Some Biogeographers, Evolutionists and Ecologists:
Chrono-Biographical Sketches



Rosa, Daniele (Italy 1857-1944)
zoology, evolutionary biology

Rosa had a distinguished career as an invertebrate zoologist (mostly studying polychaete and oligochaete annelids), but he would not be remembered today were it not for his theory of hologenesis ("ologenesi" in the original Italian). Rosa's model of evolutionary process was an orthogenetic one in which species were thought to change slowly on the basis of two kinds of forces: adirectional ones akin to natural selection that caused modifications over time (but not bifurcating speciation), and cladogenesis, or the splitting of one species into two. Among other things, the theory also projects that these processes are completely controlled by internal causes, and that new forms will emerge at a slower rate as time goes on, eventually ceasing to be added altogether. The theory is not well known to the English-speaking scientific community, and in any case contains some fairly apparent and perhaps fatal flaws.

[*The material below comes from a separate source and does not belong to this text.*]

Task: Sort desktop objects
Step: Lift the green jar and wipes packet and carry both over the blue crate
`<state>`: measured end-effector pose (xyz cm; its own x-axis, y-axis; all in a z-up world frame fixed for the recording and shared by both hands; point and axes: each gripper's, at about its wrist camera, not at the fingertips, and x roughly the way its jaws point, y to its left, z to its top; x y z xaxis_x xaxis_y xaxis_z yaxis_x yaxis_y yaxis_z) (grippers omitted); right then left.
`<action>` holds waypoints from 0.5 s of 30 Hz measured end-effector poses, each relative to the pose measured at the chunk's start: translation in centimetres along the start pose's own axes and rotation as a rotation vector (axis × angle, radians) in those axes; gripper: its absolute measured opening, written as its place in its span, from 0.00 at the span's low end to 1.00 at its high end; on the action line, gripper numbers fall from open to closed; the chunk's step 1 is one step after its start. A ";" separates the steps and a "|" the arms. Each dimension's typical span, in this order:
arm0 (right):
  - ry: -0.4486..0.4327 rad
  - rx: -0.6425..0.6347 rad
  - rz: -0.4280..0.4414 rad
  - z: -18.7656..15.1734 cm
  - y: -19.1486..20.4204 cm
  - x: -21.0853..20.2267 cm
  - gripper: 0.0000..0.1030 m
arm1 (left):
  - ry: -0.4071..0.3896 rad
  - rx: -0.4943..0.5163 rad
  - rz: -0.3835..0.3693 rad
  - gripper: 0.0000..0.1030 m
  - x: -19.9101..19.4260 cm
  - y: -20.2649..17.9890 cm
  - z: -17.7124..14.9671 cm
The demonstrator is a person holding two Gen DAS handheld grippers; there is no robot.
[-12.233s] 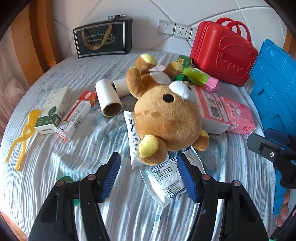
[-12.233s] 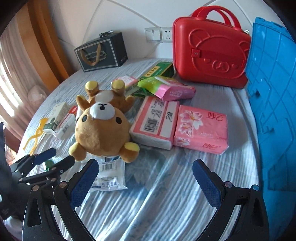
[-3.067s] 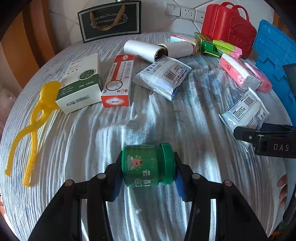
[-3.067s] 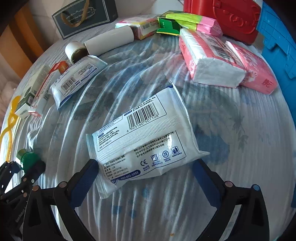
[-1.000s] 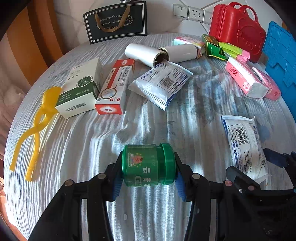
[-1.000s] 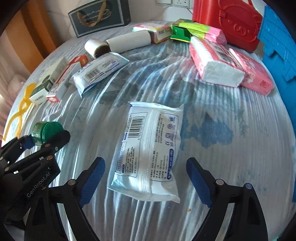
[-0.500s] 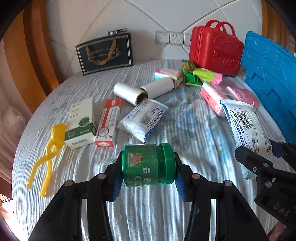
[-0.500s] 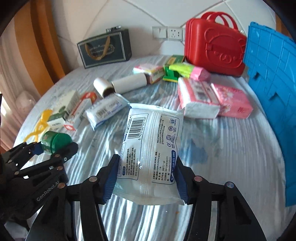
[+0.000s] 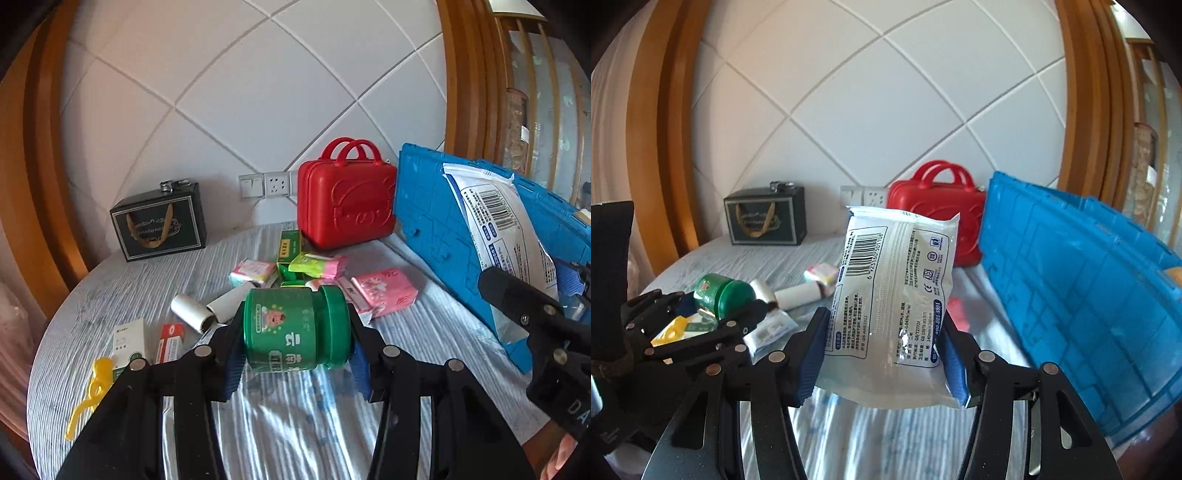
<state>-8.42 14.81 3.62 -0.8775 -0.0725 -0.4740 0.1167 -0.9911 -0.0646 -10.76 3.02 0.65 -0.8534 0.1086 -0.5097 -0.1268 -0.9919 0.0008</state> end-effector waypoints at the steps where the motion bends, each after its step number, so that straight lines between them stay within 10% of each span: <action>1: -0.015 0.006 -0.012 0.4 -0.9 -0.6 0.54 | -0.014 0.012 -0.006 0.45 -0.4 -0.9 0.5; 15: -0.210 0.126 -0.096 4.2 -22.7 -8.2 0.54 | -0.198 0.066 -0.130 0.45 -2.9 -22.3 10.2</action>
<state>-5.86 37.46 12.63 -0.9607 0.0135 -0.2774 -0.0187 -0.9997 0.0160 -10.63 25.47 10.94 -0.9094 0.2520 -0.3309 -0.2690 -0.9631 0.0057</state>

Still, it periodically continues to attract interest, as certain aspects of it are backed by some evidence, and some observers have noted that its unusual perspective may have contributed to the development of vicariance biogeography and panbiogeography approaches (Leon Croizat, for example, produced some defenses of it).

Life Chronology

--born in Susa, Italy, on 29 October 1857.
--1880: completes his doctorate at the University of Turin
--after 1880: receives further training at the University of Göttingen and the zoology museum at Turin, then teaches zoological subjects at the universities of, in order, Sassari, Modena, Florence, Turina, and Modena (again)
--1899: publishes monograph on evolution: La Riduzione Progressiva della Variabilità e i Suoi Rapporti coll'Estinzione e coll'Origine delle Specie (translated into German in 1903)
--1909: produces his first publication on hologenesis per se
--1918: publishes first (Italian) edition of his hologenesis book: Ologenesi; Nuova Teoria dell'Evoluzione e della Distribuzione Geografica dei Viventi
--1931: publishes revised French translation of his hologenesis book: L'Ologénèse; Nouvelle Théorie de l'Évolution et de la Distribution Géographique des Êtres Vivants
--1932: retires from university teaching
--dies at Novi Ligure, Italy, on 30 April 1944.

For Additional Information, See:

--Dictionary of Scientific Biography, Vol. 11 (1975).
--Italian Journal of Zoology, Vol. 67(1) (2000): 129-138.
--Systematic Zoology, Vol. 26(3) (1977): 343-346.
--Systematic Zoology, Vol. 28(4) (1979): 622-624.